April 24, 2011
"You Bet This Beats the Amazon!"
I am Joseph Karama, the Karisoke Research Center's Conservation Education Program Manager. I make conservation education available to primary and secondary students and other members of the communities near Volcanoes National Park in Rwanda, and to visiting university students. For my first blog I am writing about one outstanding experience I was able to provide.
The words in the title belong to Festus Maniriho, an assistant lecturer accompanying students from Rwanda's Higher Institute of Agriculture and Animal Husbandry (ISAE) on a field trip to the top of Bisoke, one of five volcanoes in Volcanoes National Park. Maniriho was surprised by the density of the vegetation: luscious leaves everywhere dripping with water, cool humidity and thick mists, and very soggy ground with mud up to your knees in places. Although ISAE is located less than four kilometers from the park boundary, surprisingly the majority of the students and faculty have never visited the park. That should tell you something about the rest of the Rwandan population. Every year when I take a small group of local community members to see the gorillas, I get so many oohs! and wows! not only because they are amazed by the natural beauty on display but especially because for most it's their first time to see the gorillas.
The occasion I am writing about today however is when the fourth year Forestry and Natural Resource Management class of ISAE visited the park for a two-day "Introduction to Mountain Gorilla Conservation" course hosted by the Karisoke Research Center. The students get a chance to see mountain gorillas in their natural habitat and observe their behavior, and they hike one of the volcanoes to study its various vegetation zones.
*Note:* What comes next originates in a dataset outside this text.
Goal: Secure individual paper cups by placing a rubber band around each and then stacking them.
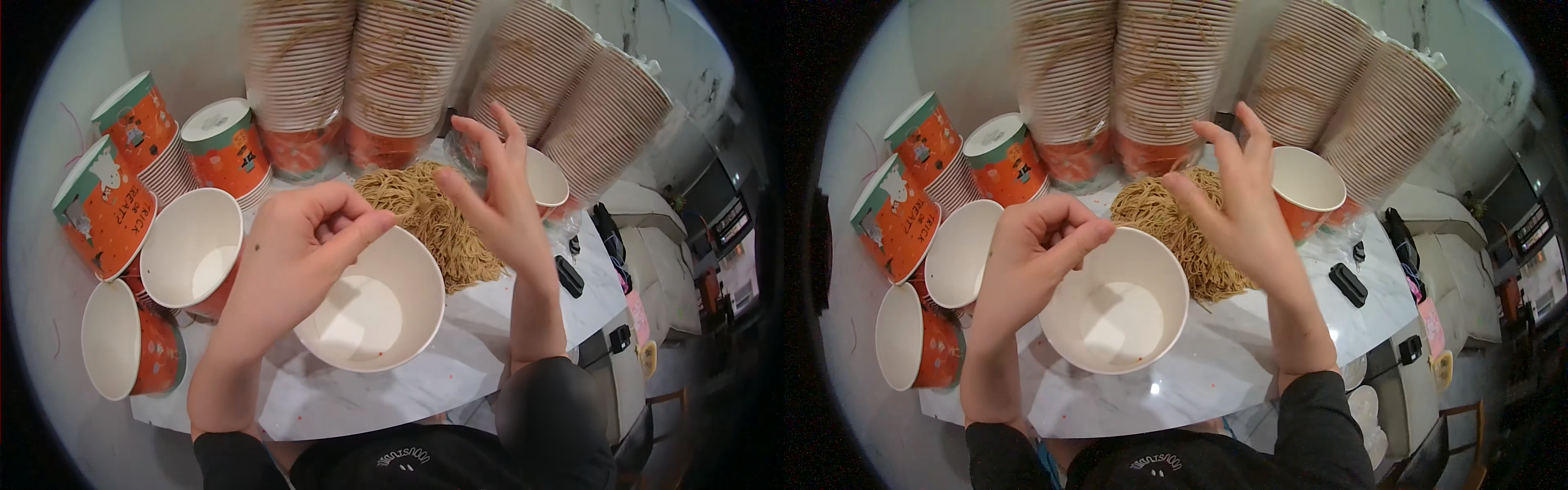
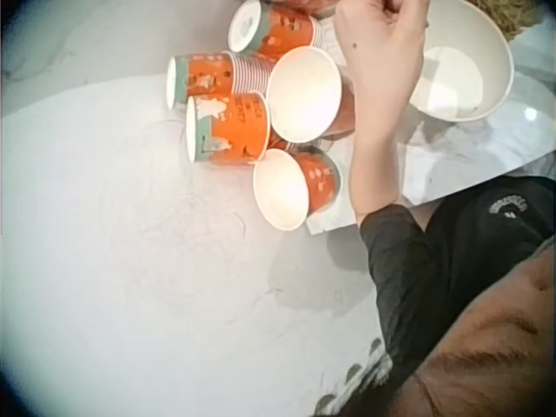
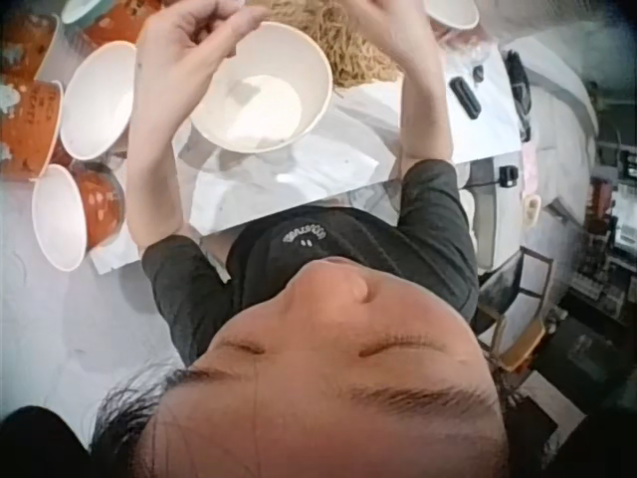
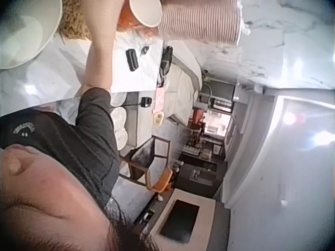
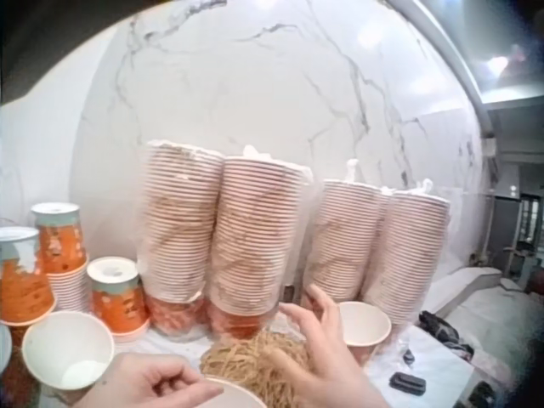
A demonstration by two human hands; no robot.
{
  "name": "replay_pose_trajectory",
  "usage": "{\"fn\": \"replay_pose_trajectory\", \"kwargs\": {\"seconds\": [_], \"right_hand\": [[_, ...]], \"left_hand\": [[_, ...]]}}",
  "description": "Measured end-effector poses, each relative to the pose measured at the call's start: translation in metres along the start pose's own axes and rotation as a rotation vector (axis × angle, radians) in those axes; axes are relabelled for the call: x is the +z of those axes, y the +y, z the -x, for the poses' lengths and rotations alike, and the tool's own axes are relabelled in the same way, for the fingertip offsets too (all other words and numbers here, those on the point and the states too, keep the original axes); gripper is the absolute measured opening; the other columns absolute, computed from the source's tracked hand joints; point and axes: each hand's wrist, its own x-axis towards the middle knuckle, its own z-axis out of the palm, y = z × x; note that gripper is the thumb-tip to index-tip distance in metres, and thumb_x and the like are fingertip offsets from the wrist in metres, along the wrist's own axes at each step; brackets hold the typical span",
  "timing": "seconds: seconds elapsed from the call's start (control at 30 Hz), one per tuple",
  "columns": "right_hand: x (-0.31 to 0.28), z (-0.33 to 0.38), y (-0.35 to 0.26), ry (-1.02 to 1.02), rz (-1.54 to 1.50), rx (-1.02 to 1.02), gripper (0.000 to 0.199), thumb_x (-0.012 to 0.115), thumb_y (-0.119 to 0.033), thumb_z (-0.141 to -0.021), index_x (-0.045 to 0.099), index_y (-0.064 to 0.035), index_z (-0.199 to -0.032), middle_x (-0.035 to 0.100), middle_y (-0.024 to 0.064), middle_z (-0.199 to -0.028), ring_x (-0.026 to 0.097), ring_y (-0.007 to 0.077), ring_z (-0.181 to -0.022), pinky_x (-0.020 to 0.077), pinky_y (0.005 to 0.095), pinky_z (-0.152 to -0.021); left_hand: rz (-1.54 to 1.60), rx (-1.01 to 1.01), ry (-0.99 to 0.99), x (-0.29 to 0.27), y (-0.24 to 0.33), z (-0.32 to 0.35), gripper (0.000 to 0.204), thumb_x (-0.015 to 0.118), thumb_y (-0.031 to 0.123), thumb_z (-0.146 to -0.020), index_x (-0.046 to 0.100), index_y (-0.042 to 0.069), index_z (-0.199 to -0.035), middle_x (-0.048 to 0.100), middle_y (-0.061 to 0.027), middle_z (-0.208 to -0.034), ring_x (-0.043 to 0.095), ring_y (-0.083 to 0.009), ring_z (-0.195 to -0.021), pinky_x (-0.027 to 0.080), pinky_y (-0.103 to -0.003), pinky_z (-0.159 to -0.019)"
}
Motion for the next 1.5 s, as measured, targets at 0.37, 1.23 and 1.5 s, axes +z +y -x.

They also view PowerPoint presentations about the behavior and ecology of the mountain gorilla, conservation of Volcanoes National Park and the role of the Karisoke Research Center.
Afterwards one of the students, Theobald Twamukwaya, had this to say:
"It's my first time to see vegetation like that, a place like that, plant species like that, an environment like that! It's my first time to see mountain gorillas, and the team that guided us was very professional. Seeing gorillas on TV – for those who have TV – is not the same as seeing them [in person].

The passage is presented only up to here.